Vice Presidential polls to be held on 9 September, nominations from 7 August: Election Commission
The poll panel said that the election notification will be issued on 7 August, and the last date for filing nominations is 21 August. The nominations will be scrutinised on 22 August, and the last date for withdrawing nominations will be 25 August, as per the schedule.
The announcement comes after Jagdeep Dhankhar resigned as Vice President on 21 July, opening the contest for his successor.
Dhankhar, 74, assumed office in August 2022, and his tenure was till 2027.
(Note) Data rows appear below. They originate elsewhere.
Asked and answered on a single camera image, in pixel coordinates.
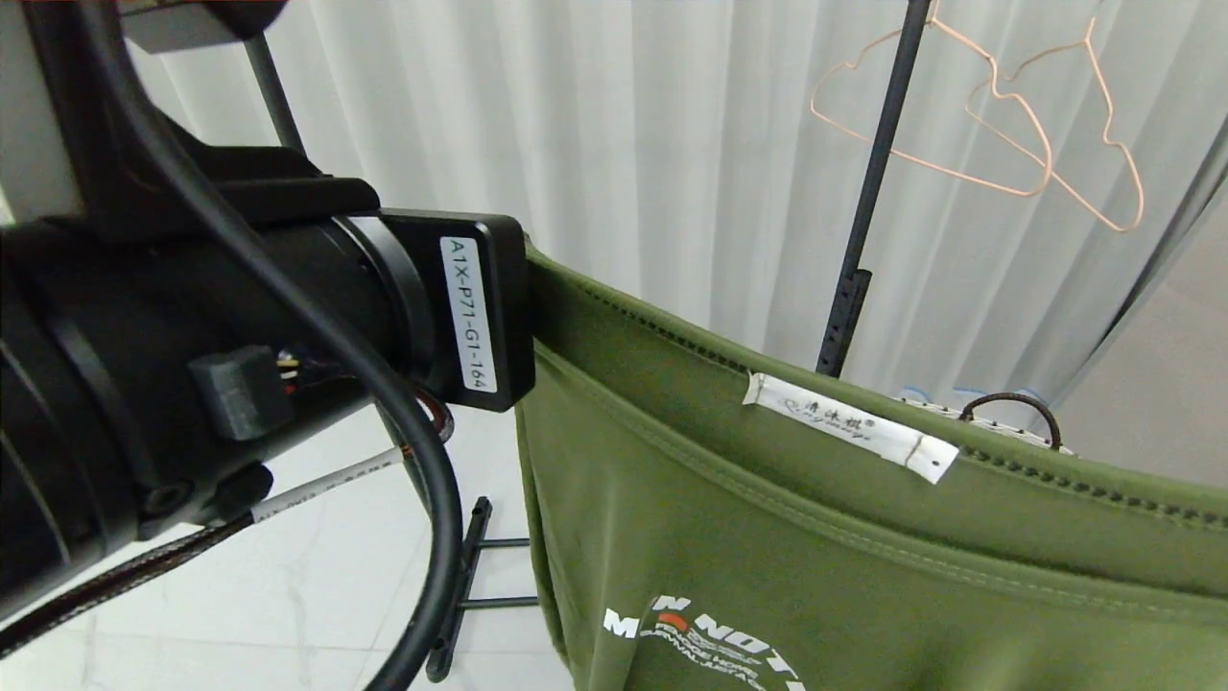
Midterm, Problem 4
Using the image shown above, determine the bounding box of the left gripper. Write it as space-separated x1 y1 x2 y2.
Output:
0 209 536 615

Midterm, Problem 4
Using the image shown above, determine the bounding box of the green long-sleeved shirt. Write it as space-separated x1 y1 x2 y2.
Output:
515 245 1228 691

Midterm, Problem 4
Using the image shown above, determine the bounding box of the pink clothes hanger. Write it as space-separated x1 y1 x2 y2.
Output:
811 14 1054 199
964 17 1145 233

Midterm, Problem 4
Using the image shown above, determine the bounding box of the black clothes rack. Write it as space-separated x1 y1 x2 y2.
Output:
245 0 936 684

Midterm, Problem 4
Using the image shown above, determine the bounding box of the white laundry basket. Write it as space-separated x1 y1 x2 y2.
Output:
892 389 1075 457

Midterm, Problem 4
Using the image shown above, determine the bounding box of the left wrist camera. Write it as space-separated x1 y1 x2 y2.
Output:
24 0 380 241

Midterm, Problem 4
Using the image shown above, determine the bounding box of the black cable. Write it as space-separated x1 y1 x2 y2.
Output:
72 0 466 691

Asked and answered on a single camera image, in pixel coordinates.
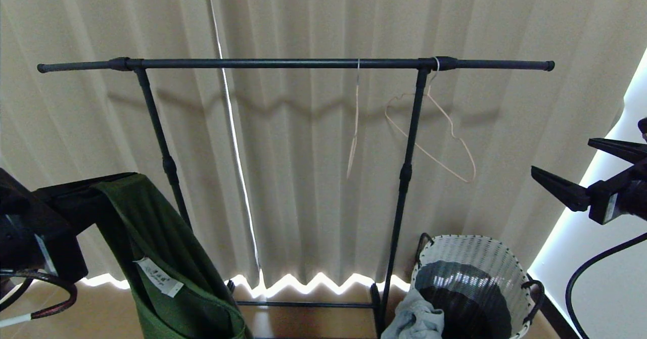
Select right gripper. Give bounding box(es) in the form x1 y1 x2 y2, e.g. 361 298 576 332
530 137 647 226

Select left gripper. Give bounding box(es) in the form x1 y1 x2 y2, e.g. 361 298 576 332
0 170 89 284

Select pink clothes hanger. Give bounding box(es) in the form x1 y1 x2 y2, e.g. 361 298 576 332
346 59 361 180
385 69 477 184

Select white laundry basket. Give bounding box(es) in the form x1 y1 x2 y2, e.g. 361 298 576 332
410 233 546 339

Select black clothes rack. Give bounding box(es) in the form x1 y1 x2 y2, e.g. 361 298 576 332
37 56 556 339

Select window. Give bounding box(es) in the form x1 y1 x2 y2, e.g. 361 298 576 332
528 49 647 339

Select pale grey shorts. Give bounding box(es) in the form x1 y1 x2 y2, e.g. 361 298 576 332
382 288 445 339

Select beige curtain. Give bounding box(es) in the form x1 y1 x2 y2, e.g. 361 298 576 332
0 0 647 299

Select black cable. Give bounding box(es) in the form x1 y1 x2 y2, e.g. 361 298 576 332
565 232 647 339

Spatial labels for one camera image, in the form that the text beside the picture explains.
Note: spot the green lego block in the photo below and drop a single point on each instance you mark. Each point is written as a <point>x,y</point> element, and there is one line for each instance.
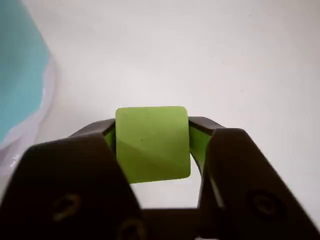
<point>152,145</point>

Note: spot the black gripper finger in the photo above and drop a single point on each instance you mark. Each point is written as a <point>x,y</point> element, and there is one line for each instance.
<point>62,190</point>
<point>245,180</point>

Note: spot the teal lidded bin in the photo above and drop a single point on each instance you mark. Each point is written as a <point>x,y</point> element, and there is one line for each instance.
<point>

As per Article 66(1) of the Constitution, the Vice President of India is elected by an Electoral College comprising the elected members of the Rajya Sabha, the nominated members of the Rajya Sabha, and the elected members of the Lok Sabha.
Issue of Election Commission's notification 7 August, 2025 Last date of filing nominations 21, August, 2025 Date of Scrutiny of nominations 22, August, 2025 Last Date of Withdrawal of nominations 25, August, 2025 Date of Poll, if required 09, September, 2025 Hours of Polls 10 AM to 5 PM Date of Counting 09, September, 2025
The Election Commission said the polling, if necessary, will be held on 9 September, and the counting will be held on the same day.
According to Articles 63 to 71 of the Constitution and the Vice-President (Election) Rules, 1974, a formal election must be held within 60 days of Dhankhar's resignation and before 19 September 2025.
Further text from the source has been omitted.